2012.A.2.6 Distributed Computing on Cubesat Clusters using MapReduce

Author(s)

Obulapathi N. Challa (1) and Janise McNair (1)

The University of Florida

Session

A.2 – Technology – Communications, Planning, Operations, and Computing Issues for Interplanetary CubeSat Missions

Keywords

CubeSat, Cluster, Parallel Processing, Map, Reduce

Abstract

Weight, volume, dimensions and power generation capabilities of a CubeSat are constrained to 1000 grams, 1 liter, 10 x 10 x 10 cm cubed and 2.5 watt respectively. These constraints severely limit storage, processing and communication capabilities of individual CubeSats. A typical CubeSat has about 1 GB memory, 25 MIPS @ 25 MHz processing capability and 9.8 Kbps communication capability. Emerging applications for CubeSats, such as remote sensing, will require more of storage, processing and communication capabilities. For interplanetary CubeSat missions the above constraints pose even more problems as the connectivity with ground station will be very limited, intermittent and comes at a very high price. This paper proposes Cubesat MapReduce(CMR), using which processing resources can be pooled among CubeSats in a cluster to speedup missions that require processing of image, video and other multimedia data.

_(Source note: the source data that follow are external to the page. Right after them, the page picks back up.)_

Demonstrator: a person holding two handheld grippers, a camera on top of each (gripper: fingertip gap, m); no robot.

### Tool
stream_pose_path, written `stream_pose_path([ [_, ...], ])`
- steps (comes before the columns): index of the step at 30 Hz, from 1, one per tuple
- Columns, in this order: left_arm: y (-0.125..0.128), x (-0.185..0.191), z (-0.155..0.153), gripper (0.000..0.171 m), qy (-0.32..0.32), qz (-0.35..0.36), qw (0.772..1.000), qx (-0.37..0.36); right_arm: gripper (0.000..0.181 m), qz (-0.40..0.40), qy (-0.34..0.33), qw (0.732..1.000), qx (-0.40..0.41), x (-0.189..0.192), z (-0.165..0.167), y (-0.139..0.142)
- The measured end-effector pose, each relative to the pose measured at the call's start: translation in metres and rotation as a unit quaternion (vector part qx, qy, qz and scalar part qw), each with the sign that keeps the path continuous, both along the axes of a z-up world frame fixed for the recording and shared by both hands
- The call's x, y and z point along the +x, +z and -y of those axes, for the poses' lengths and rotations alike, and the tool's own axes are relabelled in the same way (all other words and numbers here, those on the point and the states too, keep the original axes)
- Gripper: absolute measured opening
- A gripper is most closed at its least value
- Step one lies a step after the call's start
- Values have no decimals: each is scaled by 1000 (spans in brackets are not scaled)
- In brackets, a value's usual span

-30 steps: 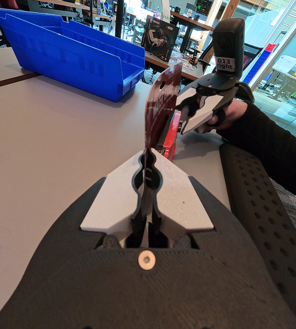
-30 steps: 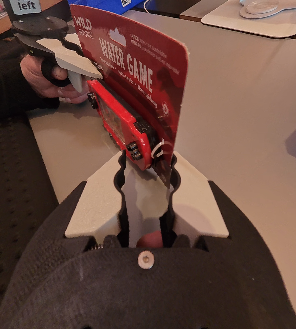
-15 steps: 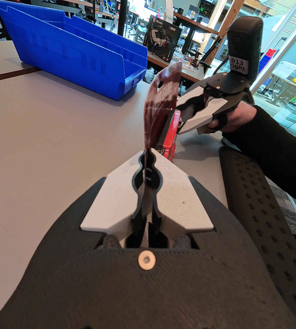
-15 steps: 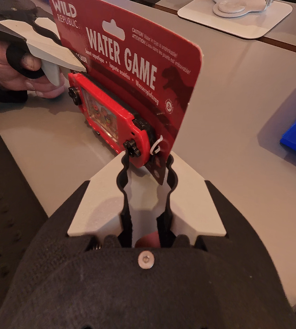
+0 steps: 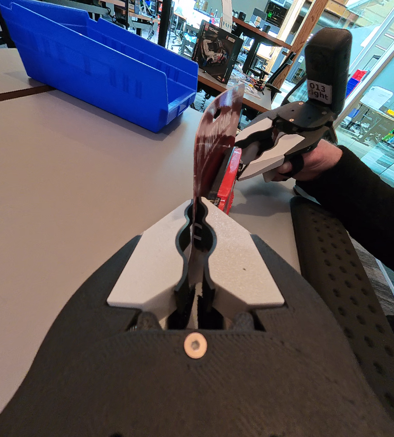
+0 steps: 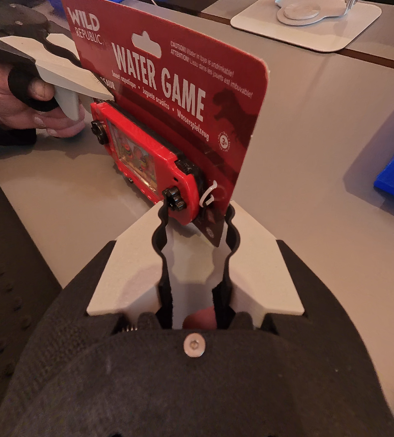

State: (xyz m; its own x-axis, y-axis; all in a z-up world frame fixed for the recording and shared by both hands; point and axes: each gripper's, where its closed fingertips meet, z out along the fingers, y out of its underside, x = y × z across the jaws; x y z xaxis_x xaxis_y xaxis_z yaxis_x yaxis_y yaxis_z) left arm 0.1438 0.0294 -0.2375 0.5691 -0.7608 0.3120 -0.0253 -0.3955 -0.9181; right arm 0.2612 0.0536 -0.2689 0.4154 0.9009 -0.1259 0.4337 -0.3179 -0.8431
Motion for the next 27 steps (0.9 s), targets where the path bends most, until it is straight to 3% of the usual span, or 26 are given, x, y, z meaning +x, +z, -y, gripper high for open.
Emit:
stream_pose_path([
  [13,15,-26,17,0,0,3,1000,-7,50,-28,14,1000,-1,-29,10,27],
  [27,47,-140,73,0,100,-12,995,28,51,-18,112,993,35,-153,42,60],
])
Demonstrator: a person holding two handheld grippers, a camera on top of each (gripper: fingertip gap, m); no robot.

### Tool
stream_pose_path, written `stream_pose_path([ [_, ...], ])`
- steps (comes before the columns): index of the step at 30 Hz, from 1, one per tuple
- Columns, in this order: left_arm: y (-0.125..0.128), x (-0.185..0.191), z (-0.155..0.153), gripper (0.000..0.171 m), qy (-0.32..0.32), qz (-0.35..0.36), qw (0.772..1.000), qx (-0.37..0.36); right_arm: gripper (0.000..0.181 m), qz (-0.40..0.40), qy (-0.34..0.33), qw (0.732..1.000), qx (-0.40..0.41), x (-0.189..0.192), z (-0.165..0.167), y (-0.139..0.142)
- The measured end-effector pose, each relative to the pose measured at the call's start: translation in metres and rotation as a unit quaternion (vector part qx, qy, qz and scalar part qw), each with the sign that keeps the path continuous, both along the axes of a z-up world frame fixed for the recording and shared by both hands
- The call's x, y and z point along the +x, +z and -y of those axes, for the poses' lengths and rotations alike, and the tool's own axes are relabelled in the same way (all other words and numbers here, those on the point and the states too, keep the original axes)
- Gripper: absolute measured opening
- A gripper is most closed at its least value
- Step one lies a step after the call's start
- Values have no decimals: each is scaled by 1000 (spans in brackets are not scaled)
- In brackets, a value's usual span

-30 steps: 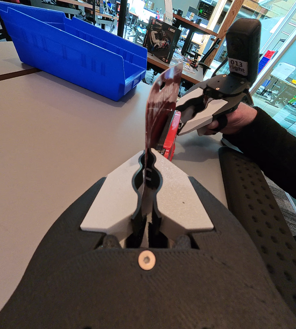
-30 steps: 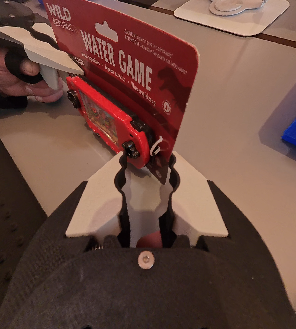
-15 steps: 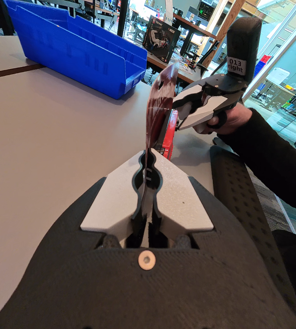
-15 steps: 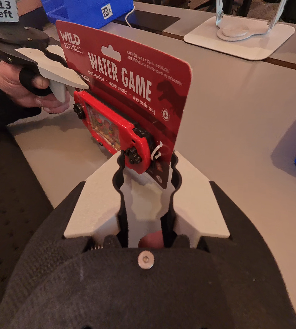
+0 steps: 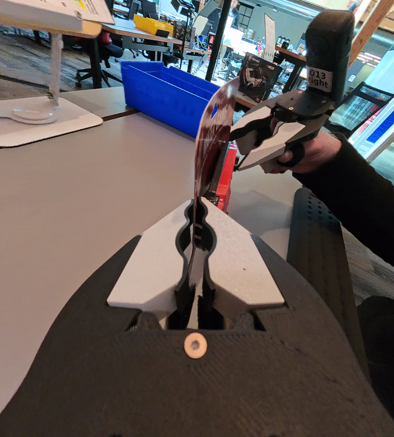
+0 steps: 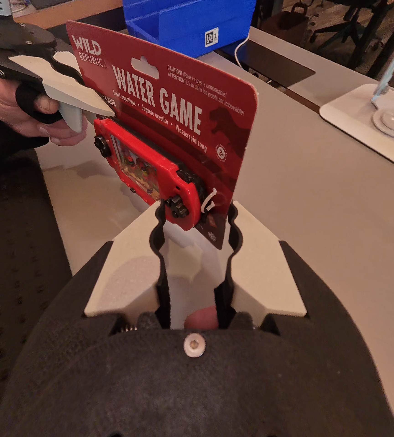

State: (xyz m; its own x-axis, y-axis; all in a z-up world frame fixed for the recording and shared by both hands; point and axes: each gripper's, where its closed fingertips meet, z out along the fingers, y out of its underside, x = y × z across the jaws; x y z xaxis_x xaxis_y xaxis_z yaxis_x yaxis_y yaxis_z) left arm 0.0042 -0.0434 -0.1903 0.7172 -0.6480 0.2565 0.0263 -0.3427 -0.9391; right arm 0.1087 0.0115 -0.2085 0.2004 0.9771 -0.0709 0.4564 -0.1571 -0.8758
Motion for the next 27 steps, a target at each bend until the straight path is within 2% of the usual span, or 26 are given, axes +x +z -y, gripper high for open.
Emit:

Inspired by map and reduce primitives from Lisp, Google introduced MapReduce framework which is now being widely used for processing vast amounts of data in parallel on large clusters of compute nodes. Map takes a function and a sub-problem as input and applies the function to the sub-problem to generate a sub-solution. Reduce stitches these sub-solutions into full solution.

Each CubeSat cluster has a master node which orchestrates CMR. All CubeSats in the cluster, other than the master, are pooled to form a worker pool. Master node splits the data set to be processed into large number of fixed size blocks called chunks. Chunks are distributed and scheduled for execution on worker nodes to generate sub-solutions. As and when worker nodes finish jobs, new jobs are assigned. Once all the chunks are processed, the sub-solutions are sent to the master node which stitches them together.

We simulated CMR using CubeNet, a Python based CubeSat cluster simulator. Our simulations indicate that CMR, with cluster sizes in range of 5-25 CubeSats, can process images and videos at about 4-20 times faster than an individual CubeSat with a power overhead of 250 mW/node/Mb (cluster size of 5) to 140 mW/node/Mb (cluster size of 25). CMR has a negligible memory overhead (< 0.01%) to store metadata. These results indicate that CMR can speedup image and video processing missions by a factor of 4-20x. Future work will include distributed Reduce operation and integration with cluster based distributed file systems along with locality optimization to improve the scalability and power efficiency of CMR.